Toyota’s Weakening Financials

January 22nd, 2009 at 11:17am

Toyota used to be in such a strong financial position that it earned the nickname the Bank of Toyota. That description no longer replies. Also, many industry observers are under the mistaken impression that Toyota has no corporate debt. That doesn’t apply anymore, either.As part of its ambitious global expansion efforts, Toyota’s borrowing and have debt load more than doubled over the last decade. In 2000 Toyota’s current liabilities* totaled ¥5.5 trillion, right now that stands at ¥12.4 trillion.

Although the company still has a solid balance sheet, it’s not as solid as it used to be. Moreover, the company is projecting it will lose money in the current fiscal year, something that has never happened before in its history.

This helps explain why Toyota is taking drastic action in the face of the current economic downturn, such as temporarily shutting down all of its manufacturing facilities in Japan. Now, even Toyota has to worry about how much cash it has on hand.

In its most recent financial report, Toyota states that it has ¥1.8 trillion in cash, which is roughly $18.5 billion, or about the same level of cash Ford reported in its most recent financial statement.

More tellingly, Toyotas total current liabilities (short term) now match its total current assets. In the past, Toyota’s current assets always exceeded its current liabilities. When a company’s liabilities exceed its assets, it has to dip into its cash reserves to make up the difference-unless its operations are generating positive cash flow. But right now Toyota is not generating positive cash flow.

This is the same situation that the Big Three found themselves in some years back, but failed to address. Toyota is obviously attacking the problem head-on. But it’s surprising to see how close the company has come to the edge of the cliff.

* current liabilities include: borrowing, long-term debt payments, accounts payable and accrued expenses.

5 Comments to “Toyota’s Weakening Financials”

  1. Episode 65 - Trouble for GM, Toyota Debt Soars, Carbon Motors Cop Car - Autoline Daily Says:

    [...] this year, something that has never happened before in its history. You can read more about this on John’s Journal at our website [...]

  2. Andy B Says:

    I am very excited to hear, could not happen to a better company. Nice to see they are hurting just as bad.

  3. brode smith Says:

    While I enjoy John’s program and writings, he is way off base on this and I am shocked at how other journalist pick this up and run with it. According to Toyota’s latest financials. “After taking into account the effect of changes in exchange rates, cash and cash equivalents increased by 222.1 billion yen, or 13.6%, to 1,850.6 billion yen at the end of FY2009 first half compared with the end
    of FY2008.”
    This is that LARGEST cash reserve Toyota has ever published. I think John is confused with currest assets and Cash equivalents.
    Shame on all of you that ran with this….

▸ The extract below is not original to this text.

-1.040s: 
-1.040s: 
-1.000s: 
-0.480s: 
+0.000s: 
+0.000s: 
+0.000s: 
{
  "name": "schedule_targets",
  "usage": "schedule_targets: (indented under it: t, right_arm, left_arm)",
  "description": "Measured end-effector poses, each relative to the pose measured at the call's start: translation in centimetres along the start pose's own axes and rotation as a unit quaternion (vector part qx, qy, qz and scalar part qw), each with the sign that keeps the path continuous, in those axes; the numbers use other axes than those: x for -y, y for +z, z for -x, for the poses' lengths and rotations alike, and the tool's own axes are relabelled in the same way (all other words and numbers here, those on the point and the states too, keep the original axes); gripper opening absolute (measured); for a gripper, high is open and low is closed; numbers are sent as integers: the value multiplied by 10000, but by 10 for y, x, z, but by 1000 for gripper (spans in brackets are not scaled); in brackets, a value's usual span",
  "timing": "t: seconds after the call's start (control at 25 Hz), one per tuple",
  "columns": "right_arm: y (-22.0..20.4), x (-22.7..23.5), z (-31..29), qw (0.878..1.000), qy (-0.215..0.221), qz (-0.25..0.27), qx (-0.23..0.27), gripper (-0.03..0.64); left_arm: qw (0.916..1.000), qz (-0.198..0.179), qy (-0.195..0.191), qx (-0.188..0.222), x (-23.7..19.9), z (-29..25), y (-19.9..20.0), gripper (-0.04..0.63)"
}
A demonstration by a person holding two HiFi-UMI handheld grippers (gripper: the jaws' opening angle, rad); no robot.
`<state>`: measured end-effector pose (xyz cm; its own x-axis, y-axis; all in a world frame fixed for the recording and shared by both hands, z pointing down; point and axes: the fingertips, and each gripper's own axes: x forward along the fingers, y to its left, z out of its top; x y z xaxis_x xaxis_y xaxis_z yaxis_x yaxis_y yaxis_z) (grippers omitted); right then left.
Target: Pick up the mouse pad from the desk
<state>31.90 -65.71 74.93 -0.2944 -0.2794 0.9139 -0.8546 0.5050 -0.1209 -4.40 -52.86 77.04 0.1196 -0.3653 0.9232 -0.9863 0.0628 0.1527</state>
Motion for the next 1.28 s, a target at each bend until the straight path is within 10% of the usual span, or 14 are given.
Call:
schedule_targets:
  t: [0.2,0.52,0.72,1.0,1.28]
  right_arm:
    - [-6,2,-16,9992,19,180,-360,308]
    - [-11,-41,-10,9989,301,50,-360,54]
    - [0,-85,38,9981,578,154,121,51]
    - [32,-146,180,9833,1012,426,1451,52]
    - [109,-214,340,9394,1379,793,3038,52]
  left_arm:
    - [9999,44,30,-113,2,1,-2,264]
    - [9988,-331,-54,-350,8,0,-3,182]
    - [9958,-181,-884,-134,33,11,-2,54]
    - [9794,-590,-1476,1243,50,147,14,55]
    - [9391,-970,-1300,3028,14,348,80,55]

    The fiscal results of the first quarter of 2007 showed the liability matching assests. This is not uncommon and in no way the sign of a company in trouble.
    Unless John has some inside information I believe Toyta has yet to report a NET loss. While the had an operating loss they still MADE money due to other investments.

  4. kyle Says:

    brode smith buddy. by your math john is only off by 2 billion. 1 850.6 billion Japanese yen = 20.7285706 billion U.S. dollars so toyota has about 21 billion in cash and equivalents. so you are saying he is way off base over a couple billion??

  5. Trevor D. Says:

    Regardless of Toyota’s financial position, all this goes to show is how widespread and deep this recession is and that even ‘blue chip’ companies such as Toyota are not immune from its reach. That they will likely have a loss for the first time in their history (after 70+ yrs in biz) shows what protectionism as well as building a quality product can do for the bottom line for all tha time.